Liste noire. Le séjour au Yémen de Saïd lève les derniers doutes sur l'appartenance des frères Kouachi - ils figurent tous les deux sur la liste noire de l'aviation américaine. Les deux hommes dépendent bien d'Al-Qaeda, et non de l'Etat islamique. «Le fait qu'ils s'en revendiquent est précisément une manière de se démarquer de l'Etat islamique», explique Romain Caillet, chercheur et consultant basé à Beyrouth.

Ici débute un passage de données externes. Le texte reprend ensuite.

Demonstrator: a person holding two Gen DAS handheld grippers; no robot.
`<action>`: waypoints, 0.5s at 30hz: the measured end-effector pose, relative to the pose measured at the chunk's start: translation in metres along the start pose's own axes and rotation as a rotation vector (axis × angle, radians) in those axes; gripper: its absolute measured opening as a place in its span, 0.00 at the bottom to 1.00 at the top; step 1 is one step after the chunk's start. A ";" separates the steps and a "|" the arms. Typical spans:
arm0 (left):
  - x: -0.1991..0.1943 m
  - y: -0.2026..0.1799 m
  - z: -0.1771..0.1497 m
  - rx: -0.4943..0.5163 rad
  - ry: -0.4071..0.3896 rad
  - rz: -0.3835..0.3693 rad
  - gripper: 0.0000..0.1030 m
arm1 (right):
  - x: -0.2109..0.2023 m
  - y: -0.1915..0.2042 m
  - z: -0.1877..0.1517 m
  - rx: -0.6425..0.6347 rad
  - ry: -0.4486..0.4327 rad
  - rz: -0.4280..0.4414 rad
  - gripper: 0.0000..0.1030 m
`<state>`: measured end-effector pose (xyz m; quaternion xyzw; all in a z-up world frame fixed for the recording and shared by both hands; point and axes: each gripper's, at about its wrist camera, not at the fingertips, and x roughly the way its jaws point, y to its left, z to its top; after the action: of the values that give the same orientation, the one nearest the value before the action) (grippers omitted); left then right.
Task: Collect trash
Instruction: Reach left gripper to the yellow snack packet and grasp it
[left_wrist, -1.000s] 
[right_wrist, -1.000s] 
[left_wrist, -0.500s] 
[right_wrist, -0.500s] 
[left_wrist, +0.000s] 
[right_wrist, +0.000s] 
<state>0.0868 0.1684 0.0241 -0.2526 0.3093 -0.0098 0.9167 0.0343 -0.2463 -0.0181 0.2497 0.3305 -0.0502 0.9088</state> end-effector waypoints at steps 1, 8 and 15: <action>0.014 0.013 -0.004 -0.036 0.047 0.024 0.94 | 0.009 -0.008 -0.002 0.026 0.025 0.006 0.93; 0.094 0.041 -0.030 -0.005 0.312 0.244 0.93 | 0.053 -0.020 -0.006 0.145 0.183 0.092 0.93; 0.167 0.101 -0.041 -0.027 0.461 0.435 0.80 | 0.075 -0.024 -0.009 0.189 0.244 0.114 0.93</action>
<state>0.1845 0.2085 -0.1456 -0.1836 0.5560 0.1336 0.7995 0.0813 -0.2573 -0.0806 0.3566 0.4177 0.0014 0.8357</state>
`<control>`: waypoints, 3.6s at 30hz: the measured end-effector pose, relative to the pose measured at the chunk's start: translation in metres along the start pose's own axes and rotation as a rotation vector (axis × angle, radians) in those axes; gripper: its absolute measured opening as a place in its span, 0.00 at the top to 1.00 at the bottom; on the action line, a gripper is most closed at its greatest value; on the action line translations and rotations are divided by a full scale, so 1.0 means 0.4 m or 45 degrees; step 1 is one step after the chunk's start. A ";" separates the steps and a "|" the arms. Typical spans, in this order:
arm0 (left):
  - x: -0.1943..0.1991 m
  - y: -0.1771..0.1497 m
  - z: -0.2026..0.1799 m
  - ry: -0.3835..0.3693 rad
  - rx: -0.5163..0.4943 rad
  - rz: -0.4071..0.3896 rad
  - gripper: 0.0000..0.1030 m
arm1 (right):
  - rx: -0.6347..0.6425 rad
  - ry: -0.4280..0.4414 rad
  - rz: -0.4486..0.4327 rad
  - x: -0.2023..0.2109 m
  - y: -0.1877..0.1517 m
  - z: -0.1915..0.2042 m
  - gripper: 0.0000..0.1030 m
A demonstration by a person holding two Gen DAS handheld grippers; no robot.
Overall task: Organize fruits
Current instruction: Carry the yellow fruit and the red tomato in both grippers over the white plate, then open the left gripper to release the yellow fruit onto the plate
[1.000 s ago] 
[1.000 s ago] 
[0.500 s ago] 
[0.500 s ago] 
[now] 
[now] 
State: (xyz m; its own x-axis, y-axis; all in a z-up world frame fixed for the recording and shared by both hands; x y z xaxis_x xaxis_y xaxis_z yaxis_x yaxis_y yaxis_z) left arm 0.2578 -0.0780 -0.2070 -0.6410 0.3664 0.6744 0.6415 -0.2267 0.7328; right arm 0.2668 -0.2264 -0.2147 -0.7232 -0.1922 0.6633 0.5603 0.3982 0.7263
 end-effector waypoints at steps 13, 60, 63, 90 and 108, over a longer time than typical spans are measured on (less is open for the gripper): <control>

La filiale yéménite d'Al-Qaeda - Al-Qaeda dans la péninsule Arabique, ou Aqpa, de son vrai nom - est l'une des plus actives de l'organisation (lire ci-contre). Elle est fidèle à l'autorité d'Ayman al-Zawahiri, le successeur d'Oussama ben Laden. Si quelques-uns de ses dirigeants de second rang se sont déclarés «en faveur» de l'Etat islamique, aucun ne lui a fait allégeance. L'un de ses principaux chefs religieux, Harith bin Ghazi al-Nadhari, a même déclaré illégitime son califat, instauré par Abou Bakr al-Baghdadi en Syrie et en Irak. La déclaration d'Al-Nadhari était intervenue quelques jours après que Al-Baghdadi a affirmé vouloir étendre son autorité jusqu'au Yémen.

Dangereux. Les auteurs présumés du massacre à Charlie s'inscrivent donc bien dans le jihad «historique», celui d'Al-Qaeda, né lors de l'invasion soviétique de l'Afghanistan, et non celui de l'Etat islamique apparu en Syrie en 2013. Depuis plusieurs mois, la communauté du renseignement se divisait, certains affirmant que les combattants d'Al-Qaeda étant passés par l'Afghanistan, le Pakistan ou le Yémen, dont certains avaient basculé en Syrie à partir de 2012, restaient les plus dangereux et les plus susceptibles de commettre des attentats en Occident. D'autres craignaient davantage les «loups solitaires», incarnés par de jeunes jihadistes qui reviennent de Syrie après avoir combattu avec l'Etat islamique. L'un n'empêche pas l'autre, Amedy Coulibaly ayant affirmé à BFM TV faire partie de l'Etat islamique .

La revendication d'appartenance à Al-Qaeda éclaire la décision de cibler Charlie Hebdo. Les dirigeants de l'organisation, Al-Zawahiri et Ben Laden, avaient condamné la publication de caricatures de Mahomet. Mercredi, après le massacre, l'un des Kouachi a hurlé : «Le Prophète est vengé.» Pour autant, il n'est pas certain qu'Al-Qaeda dans la péninsule Arabique ait commandité l'attaque. «Ce n'est pas dans ses habitudes, hormis pour les attentats au Yémen ou en Arabie Saoudite», explique un spécialiste du contre-terrorisme. La filiale d'Al-Qaeda promeut plutôt un terrorisme décentralisé, avec des jihadistes autonomes.